DATA FOR THE TASK.
=== Begin Enclosure ===

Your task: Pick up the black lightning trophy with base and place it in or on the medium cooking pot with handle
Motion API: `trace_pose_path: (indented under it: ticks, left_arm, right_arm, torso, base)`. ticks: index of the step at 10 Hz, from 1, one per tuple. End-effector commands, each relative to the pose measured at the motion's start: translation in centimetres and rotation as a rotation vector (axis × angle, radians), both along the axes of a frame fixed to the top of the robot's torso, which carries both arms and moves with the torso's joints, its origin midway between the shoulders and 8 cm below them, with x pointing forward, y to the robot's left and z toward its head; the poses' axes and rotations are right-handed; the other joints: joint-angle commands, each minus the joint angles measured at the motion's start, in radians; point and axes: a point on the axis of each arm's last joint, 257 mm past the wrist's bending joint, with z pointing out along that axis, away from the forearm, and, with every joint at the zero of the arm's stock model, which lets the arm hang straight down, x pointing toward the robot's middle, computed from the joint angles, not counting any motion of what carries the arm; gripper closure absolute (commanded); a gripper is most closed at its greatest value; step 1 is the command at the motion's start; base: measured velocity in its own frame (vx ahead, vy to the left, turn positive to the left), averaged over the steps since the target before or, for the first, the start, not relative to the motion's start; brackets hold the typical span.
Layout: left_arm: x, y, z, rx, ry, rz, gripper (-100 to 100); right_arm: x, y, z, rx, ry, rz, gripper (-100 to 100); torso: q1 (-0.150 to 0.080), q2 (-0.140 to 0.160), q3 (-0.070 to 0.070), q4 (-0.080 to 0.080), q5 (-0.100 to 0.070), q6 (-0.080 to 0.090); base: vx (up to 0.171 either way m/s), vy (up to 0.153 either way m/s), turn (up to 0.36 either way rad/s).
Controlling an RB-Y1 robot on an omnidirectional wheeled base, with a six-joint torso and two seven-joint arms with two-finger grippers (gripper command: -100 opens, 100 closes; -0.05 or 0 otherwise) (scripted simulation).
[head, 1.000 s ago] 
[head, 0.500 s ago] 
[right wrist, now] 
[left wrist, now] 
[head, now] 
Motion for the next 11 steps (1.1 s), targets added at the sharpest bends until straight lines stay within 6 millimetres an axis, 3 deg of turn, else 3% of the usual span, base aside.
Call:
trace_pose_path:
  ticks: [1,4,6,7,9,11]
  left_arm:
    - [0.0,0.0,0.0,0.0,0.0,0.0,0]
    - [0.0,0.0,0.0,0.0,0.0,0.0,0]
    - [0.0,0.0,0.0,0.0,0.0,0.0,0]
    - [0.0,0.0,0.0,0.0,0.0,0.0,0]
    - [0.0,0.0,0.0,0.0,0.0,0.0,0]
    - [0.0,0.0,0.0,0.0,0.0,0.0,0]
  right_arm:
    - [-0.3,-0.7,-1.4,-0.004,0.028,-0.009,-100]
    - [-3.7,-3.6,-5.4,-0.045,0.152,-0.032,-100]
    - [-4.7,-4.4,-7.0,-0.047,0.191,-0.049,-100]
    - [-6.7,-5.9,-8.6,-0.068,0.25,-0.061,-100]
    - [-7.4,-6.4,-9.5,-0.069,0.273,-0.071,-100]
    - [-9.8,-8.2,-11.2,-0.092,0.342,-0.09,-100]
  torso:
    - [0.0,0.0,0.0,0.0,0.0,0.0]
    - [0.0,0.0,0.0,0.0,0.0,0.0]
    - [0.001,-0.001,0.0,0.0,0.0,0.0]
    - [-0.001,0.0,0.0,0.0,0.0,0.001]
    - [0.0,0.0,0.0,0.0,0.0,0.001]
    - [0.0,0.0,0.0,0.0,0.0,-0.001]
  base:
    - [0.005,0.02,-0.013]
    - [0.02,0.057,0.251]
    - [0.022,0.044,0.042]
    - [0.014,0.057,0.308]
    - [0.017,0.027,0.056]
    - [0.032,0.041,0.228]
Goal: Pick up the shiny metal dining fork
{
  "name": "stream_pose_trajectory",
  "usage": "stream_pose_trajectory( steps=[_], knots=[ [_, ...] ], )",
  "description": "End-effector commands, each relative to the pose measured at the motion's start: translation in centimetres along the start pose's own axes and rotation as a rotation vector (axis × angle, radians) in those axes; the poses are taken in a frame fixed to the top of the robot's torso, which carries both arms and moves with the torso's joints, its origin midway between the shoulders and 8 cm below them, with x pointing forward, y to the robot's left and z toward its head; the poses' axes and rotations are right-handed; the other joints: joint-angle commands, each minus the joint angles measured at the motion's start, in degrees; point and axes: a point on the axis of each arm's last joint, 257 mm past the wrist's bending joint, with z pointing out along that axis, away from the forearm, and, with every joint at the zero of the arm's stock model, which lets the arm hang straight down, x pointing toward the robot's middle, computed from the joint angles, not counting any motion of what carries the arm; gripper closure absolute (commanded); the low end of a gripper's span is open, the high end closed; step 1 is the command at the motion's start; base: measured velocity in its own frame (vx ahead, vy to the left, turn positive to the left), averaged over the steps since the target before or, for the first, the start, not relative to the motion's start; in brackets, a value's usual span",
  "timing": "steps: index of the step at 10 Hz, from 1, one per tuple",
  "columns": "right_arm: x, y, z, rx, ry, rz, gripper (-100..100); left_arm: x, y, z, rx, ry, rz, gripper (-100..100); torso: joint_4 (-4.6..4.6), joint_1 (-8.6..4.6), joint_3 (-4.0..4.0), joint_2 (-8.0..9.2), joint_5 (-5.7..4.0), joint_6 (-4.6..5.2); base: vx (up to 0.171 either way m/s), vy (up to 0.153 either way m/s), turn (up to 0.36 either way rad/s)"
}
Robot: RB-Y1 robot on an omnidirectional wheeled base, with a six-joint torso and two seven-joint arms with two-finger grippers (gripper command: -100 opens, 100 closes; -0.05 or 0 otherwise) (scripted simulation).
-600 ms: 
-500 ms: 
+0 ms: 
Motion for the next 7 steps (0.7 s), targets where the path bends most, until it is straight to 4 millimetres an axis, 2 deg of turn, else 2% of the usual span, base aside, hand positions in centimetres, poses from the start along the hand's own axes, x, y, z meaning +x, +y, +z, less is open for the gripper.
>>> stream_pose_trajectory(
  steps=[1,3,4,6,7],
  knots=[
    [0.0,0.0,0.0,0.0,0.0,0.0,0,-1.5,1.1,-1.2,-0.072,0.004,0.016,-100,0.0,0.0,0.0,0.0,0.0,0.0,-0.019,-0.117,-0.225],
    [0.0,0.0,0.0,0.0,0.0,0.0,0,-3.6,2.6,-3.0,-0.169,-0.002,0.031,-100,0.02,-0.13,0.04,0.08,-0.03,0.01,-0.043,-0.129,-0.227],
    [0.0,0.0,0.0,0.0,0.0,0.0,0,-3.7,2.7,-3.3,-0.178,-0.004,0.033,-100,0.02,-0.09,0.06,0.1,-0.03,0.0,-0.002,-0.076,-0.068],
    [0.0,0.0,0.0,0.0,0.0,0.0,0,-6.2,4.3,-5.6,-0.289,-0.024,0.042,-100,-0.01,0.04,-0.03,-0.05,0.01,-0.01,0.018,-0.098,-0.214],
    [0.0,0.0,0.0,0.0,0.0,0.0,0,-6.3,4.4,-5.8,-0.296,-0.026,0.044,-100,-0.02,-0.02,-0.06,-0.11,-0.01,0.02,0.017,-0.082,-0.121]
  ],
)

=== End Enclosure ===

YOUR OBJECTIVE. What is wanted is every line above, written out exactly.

EXPECTED OUTPUT.
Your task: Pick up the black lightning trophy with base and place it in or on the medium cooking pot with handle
Motion API: `trace_pose_path: (indented under it: ticks, left_arm, right_arm, torso, base)`. ticks: index of the step at 10 Hz, from 1, one per tuple. End-effector commands, each relative to the pose measured at the motion's start: translation in centimetres and rotation as a rotation vector (axis × angle, radians), both along the axes of a frame fixed to the top of the robot's torso, which carries both arms and moves with the torso's joints, its origin midway between the shoulders and 8 cm below them, with x pointing forward, y to the robot's left and z toward its head; the poses' axes and rotations are right-handed; the other joints: joint-angle commands, each minus the joint angles measured at the motion's start, in radians; point and axes: a point on the axis of each arm's last joint, 257 mm past the wrist's bending joint, with z pointing out along that axis, away from the forearm, and, with every joint at the zero of the arm's stock model, which lets the arm hang straight down, x pointing toward the robot's middle, computed from the joint angles, not counting any motion of what carries the arm; gripper closure absolute (commanded); a gripper is most closed at its greatest value; step 1 is the command at the motion's start; base: measured velocity in its own frame (vx ahead, vy to the left, turn positive to the left), averaged over the steps since the target before or, for the first, the start, not relative to the motion's start; brackets hold the typical span.
Layout: left_arm: x, y, z, rx, ry, rz, gripper (-100 to 100); right_arm: x, y, z, rx, ry, rz, gripper (-100 to 100); torso: q1 (-0.150 to 0.080), q2 (-0.140 to 0.160), q3 (-0.070 to 0.070), q4 (-0.080 to 0.080), q5 (-0.100 to 0.070), q6 (-0.080 to 0.090); base: vx (up to 0.171 either way m/s), vy (up to 0.153 either way m/s), turn (up to 0.36 either way rad/s).
Controlling an RB-Y1 robot on an omnidirectional wheeled base, with a six-joint torso and two seven-joint arms with two-finger grippers (gripper command: -100 opens, 100 closes; -0.05 or 0 otherwise) (scripted simulation).
[head, 1.000 s ago] 
[head, 0.500 s ago] 
[right wrist, now] 
[left wrist, now] 
[head, now] 
Motion for the next 11 steps (1.1 s), targets added at the sharpest bends until straight lines stay within 6 millimetres an axis, 3 deg of turn, else 3% of the usual span, base aside.
Call:
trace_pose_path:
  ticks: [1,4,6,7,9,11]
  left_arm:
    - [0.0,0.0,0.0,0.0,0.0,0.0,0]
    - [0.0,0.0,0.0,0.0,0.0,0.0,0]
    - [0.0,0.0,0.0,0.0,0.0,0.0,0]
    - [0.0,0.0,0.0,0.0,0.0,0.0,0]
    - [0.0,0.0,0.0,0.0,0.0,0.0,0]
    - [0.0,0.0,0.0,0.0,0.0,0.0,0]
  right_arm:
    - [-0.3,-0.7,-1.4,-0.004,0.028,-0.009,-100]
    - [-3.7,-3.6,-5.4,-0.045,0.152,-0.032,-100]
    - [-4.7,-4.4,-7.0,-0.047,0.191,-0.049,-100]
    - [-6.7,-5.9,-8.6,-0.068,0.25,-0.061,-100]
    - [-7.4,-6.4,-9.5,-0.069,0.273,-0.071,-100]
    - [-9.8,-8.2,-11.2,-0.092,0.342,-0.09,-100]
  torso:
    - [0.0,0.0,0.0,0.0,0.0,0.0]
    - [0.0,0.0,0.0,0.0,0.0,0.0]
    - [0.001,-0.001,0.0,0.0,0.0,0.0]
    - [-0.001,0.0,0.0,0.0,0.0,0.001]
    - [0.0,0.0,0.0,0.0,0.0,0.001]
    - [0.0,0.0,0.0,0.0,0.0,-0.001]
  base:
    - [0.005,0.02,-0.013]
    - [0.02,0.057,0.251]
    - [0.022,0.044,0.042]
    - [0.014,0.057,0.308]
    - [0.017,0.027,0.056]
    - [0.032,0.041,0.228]
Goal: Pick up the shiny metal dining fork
{
  "name": "stream_pose_trajectory",
  "usage": "stream_pose_trajectory( steps=[_], knots=[ [_, ...] ], )",
  "description": "End-effector commands, each relative to the pose measured at the motion's start: translation in centimetres along the start pose's own axes and rotation as a rotation vector (axis × angle, radians) in those axes; the poses are taken in a frame fixed to the top of the robot's torso, which carries both arms and moves with the torso's joints, its origin midway between the shoulders and 8 cm below them, with x pointing forward, y to the robot's left and z toward its head; the poses' axes and rotations are right-handed; the other joints: joint-angle commands, each minus the joint angles measured at the motion's start, in degrees; point and axes: a point on the axis of each arm's last joint, 257 mm past the wrist's bending joint, with z pointing out along that axis, away from the forearm, and, with every joint at the zero of the arm's stock model, which lets the arm hang straight down, x pointing toward the robot's middle, computed from the joint angles, not counting any motion of what carries the arm; gripper closure absolute (commanded); the low end of a gripper's span is open, the high end closed; step 1 is the command at the motion's start; base: measured velocity in its own frame (vx ahead, vy to the left, turn positive to the left), averaged over the steps since the target before or, for the first, the start, not relative to the motion's start; in brackets, a value's usual span",
  "timing": "steps: index of the step at 10 Hz, from 1, one per tuple",
  "columns": "right_arm: x, y, z, rx, ry, rz, gripper (-100..100); left_arm: x, y, z, rx, ry, rz, gripper (-100..100); torso: joint_4 (-4.6..4.6), joint_1 (-8.6..4.6), joint_3 (-4.0..4.0), joint_2 (-8.0..9.2), joint_5 (-5.7..4.0), joint_6 (-4.6..5.2); base: vx (up to 0.171 either way m/s), vy (up to 0.153 either way m/s), turn (up to 0.36 either way rad/s)"
}
Robot: RB-Y1 robot on an omnidirectional wheeled base, with a six-joint torso and two seven-joint arms with two-finger grippers (gripper command: -100 opens, 100 closes; -0.05 or 0 otherwise) (scripted simulation).
-600 ms: 
-500 ms: 
+0 ms: 
Motion for the next 7 steps (0.7 s), targets where the path bends most, until it is straight to 4 millimetres an axis, 2 deg of turn, else 2% of the usual span, base aside, hand positions in centimetres, poses from the start along the hand's own axes, x, y, z meaning +x, +y, +z, less is open for the gripper.
>>> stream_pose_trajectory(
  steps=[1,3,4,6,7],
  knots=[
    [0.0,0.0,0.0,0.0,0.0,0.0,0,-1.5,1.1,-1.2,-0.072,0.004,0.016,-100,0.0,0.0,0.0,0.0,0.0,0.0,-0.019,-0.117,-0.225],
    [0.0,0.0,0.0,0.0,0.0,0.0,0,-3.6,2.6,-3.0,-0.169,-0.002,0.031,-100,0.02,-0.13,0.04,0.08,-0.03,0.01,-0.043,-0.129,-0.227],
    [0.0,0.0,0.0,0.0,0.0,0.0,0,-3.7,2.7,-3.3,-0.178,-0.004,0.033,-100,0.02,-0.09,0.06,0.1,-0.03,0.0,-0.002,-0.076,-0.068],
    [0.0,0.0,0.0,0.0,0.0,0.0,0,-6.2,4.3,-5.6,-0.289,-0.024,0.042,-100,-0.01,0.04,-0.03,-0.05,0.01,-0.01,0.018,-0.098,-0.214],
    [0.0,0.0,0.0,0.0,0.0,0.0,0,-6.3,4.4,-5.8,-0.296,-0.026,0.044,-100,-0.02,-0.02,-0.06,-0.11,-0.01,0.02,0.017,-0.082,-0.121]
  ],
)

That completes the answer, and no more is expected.